**PROBLEM DETAILS**
Starting at the line that contains "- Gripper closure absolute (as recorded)" in the listing below, write out every line word for word until you have written the line that contains "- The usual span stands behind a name".

*** Begin section ***

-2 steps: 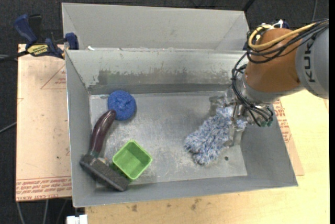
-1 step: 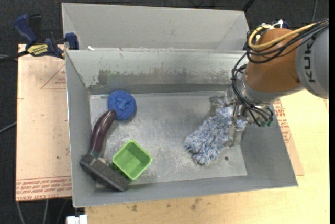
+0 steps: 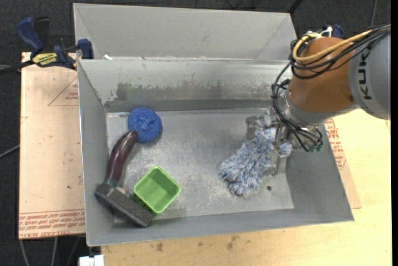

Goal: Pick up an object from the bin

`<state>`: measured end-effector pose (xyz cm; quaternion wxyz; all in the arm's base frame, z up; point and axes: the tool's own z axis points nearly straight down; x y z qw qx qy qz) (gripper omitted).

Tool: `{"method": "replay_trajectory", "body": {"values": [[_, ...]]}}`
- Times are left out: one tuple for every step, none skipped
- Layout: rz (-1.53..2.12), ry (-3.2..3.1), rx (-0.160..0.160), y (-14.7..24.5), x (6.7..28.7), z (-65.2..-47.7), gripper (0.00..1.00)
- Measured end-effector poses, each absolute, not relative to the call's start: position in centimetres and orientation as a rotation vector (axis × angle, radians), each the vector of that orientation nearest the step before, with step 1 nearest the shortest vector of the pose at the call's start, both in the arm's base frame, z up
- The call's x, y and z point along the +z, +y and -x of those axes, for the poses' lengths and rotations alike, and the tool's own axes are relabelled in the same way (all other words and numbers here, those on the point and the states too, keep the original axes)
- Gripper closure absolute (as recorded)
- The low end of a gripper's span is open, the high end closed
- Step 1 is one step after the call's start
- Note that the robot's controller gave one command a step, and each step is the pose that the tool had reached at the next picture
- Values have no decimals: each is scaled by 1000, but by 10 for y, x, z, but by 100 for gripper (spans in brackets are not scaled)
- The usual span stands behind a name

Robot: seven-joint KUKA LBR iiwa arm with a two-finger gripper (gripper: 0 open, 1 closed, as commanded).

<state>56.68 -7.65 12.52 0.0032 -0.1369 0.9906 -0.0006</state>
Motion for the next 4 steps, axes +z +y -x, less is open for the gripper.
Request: {"method": "replay_trajectory", "body": {"values": [[851, 3023, 2, -70, 91, -561, 0], [962, 2989, 2, -66, 70, -568, 100], [962, 2989, 2, -66, 70, -568, 100], [964, 2991, 3, -66, 72, -567, 100]]}}
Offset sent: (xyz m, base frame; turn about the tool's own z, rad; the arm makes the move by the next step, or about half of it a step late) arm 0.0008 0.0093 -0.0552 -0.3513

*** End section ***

**RESULT OF THE EXERCISE**
- Gripper closure absolute (as recorded)
- The low end of a gripper's span is open, the high end closed
- Step 1 is one step after the call's start
- Note that the robot's controller gave one command a step, and each step is the pose that the tool had reached at the next picture
- Values have no decimals: each is scaled by 1000, but by 10 for y, x, z, but by 100 for gripper (spans in brackets are not scaled)
- The usual span stands behind a name

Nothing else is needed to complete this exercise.